BEGIN Dataset records
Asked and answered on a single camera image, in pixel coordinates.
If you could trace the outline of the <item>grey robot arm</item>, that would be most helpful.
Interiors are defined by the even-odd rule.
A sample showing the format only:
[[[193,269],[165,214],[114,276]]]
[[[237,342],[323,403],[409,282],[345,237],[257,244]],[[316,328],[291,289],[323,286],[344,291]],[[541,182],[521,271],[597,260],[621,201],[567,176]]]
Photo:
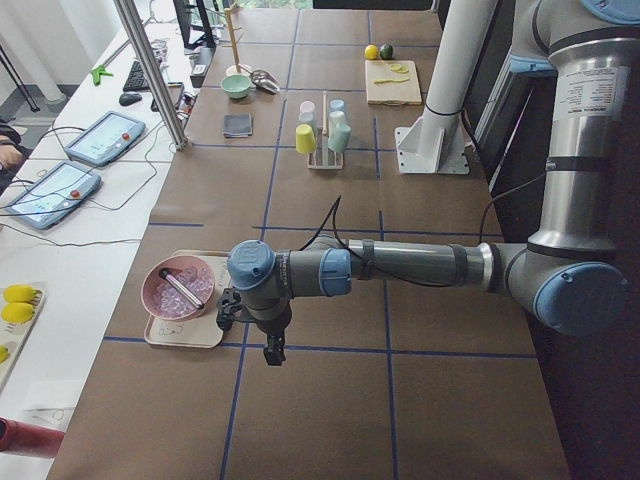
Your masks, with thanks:
[[[270,365],[285,359],[285,330],[297,297],[347,294],[354,280],[396,279],[423,287],[476,285],[513,298],[541,323],[571,336],[603,330],[628,291],[611,264],[606,218],[612,147],[621,127],[632,66],[639,59],[635,1],[520,1],[512,67],[557,74],[539,229],[523,244],[475,247],[317,235],[298,251],[258,240],[227,259],[231,285],[217,324],[253,323]]]
END Dataset records
Problem statement: An exact copy of all the data above is required; omit any pictures.

Expected output:
Asked and answered on a single camera image, in pixel coordinates.
If you could trace the outline of the <item>grey robot arm</item>, that would be most helpful.
Interiors are defined by the even-odd rule.
A sample showing the format only:
[[[193,269],[165,214],[114,276]]]
[[[237,342],[323,403],[409,282],[345,237],[257,244]],[[316,328],[291,289],[323,286],[344,291]],[[541,182],[521,271],[597,260],[621,201],[567,176]]]
Photo:
Your masks, with thanks:
[[[270,365],[285,359],[285,330],[297,297],[347,294],[354,280],[396,279],[423,287],[476,285],[513,298],[541,323],[571,336],[603,330],[628,291],[611,264],[606,218],[612,147],[621,127],[632,66],[639,59],[635,1],[520,1],[512,67],[557,74],[539,229],[523,244],[475,247],[317,235],[298,251],[258,240],[227,259],[231,285],[217,324],[253,323]]]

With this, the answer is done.